Most multi-agent systems start with direct calls between agents and work fine until the fourth or fifth agent joins the graph. Then every new agent means updating existing ones, failures cascade across the chain, and scaling one agent means scaling everything it touches. The same decoupling that helped enterprises scale from monoliths to microservices applies to agent systems that operate across many tools and teams.
TL;DR
- Event-driven agent architecture decouples producers and consumers via an event bus so agents react to changes asynchronously and scale independently.
- EDA improves resilience and extensibility over request-response. New agents subscribe without changing existing ones. The tradeoff is stronger observability requirements and eventual consistency.
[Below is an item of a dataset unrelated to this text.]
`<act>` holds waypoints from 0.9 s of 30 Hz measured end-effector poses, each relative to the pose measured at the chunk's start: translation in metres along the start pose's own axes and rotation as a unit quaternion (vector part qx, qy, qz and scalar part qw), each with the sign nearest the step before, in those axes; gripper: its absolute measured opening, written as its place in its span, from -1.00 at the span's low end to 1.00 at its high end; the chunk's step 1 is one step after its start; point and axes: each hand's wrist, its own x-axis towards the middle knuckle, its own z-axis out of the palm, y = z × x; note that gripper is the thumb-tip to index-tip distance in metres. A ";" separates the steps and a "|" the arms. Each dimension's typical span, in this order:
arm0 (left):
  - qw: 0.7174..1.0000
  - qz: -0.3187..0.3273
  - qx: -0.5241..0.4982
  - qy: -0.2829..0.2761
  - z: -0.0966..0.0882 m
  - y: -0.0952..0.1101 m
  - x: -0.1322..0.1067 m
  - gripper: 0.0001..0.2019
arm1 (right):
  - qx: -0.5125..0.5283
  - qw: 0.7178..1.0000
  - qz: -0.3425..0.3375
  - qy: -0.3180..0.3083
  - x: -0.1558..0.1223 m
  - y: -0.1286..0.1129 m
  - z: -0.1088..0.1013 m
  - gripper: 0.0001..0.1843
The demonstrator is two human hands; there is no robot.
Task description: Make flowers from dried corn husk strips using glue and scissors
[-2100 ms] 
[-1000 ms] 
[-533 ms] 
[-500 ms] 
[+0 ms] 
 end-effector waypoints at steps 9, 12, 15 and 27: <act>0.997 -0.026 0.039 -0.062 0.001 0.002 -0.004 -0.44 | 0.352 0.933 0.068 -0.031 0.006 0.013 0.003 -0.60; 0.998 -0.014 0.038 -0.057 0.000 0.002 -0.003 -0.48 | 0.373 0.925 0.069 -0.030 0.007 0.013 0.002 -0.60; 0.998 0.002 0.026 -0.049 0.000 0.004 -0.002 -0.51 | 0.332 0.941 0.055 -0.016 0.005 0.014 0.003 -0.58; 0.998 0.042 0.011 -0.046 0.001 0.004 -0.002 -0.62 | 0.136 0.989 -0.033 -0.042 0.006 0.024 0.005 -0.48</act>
- Choreography, orchestrator-worker, pub/sub topic filtering, and event sourcing cover most coordination needs.
- Production systems fail without solid event schemas, idempotency, tracing with correlation IDs, and fresh data via webhooks or Change Data Capture (CDC).
What Is Event-Driven Architecture?
Event-driven architecture (EDA) is a design pattern where AI agents react to events, such as a support ticket being created or a deal stage changing, instead of being called directly by other services. Agents subscribe to the events they care about and act asynchronously when those events arrive, without needing to know who produced them.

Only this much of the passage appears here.